Exactly retype the lines of the material from its first line to the line with "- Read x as", including both.
•••
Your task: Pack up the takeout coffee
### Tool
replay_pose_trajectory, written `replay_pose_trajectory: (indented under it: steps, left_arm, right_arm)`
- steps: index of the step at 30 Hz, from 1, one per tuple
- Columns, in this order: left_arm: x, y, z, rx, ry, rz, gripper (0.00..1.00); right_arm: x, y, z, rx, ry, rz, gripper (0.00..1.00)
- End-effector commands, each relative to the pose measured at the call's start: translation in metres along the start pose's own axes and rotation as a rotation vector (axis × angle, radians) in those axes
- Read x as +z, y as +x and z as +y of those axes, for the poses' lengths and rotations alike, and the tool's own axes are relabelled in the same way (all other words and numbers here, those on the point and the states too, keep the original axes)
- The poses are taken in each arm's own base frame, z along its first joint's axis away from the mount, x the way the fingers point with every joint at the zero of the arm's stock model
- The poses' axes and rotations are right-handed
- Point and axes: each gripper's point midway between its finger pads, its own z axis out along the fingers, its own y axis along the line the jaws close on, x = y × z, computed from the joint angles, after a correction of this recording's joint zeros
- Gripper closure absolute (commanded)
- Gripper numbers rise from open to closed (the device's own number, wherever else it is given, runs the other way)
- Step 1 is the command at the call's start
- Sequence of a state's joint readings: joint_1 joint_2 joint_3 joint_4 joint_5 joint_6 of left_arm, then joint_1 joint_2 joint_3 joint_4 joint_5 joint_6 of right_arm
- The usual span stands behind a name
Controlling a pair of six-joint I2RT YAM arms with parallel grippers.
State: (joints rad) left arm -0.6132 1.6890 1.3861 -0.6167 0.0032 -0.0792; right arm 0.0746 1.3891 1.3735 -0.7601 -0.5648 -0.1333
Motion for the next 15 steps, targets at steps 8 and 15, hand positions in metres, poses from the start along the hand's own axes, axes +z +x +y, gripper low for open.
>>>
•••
▶ **RESPONSE TO THE EXERCISE**
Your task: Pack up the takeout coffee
### Tool
replay_pose_trajectory, written `replay_pose_trajectory: (indented under it: steps, left_arm, right_arm)`
- steps: index of the step at 30 Hz, from 1, one per tuple
- Columns, in this order: left_arm: x, y, z, rx, ry, rz, gripper (0.00..1.00); right_arm: x, y, z, rx, ry, rz, gripper (0.00..1.00)
- End-effector commands, each relative to the pose measured at the call's start: translation in metres along the start pose's own axes and rotation as a rotation vector (axis × angle, radians) in those axes
- Read x as +z, y as +x and z as +y of those axes, for the poses' lengths and rotations alike, and the tool's own axes are relabelled in the same way (all other words and numbers here, those on the point and the states too, keep the original axes)

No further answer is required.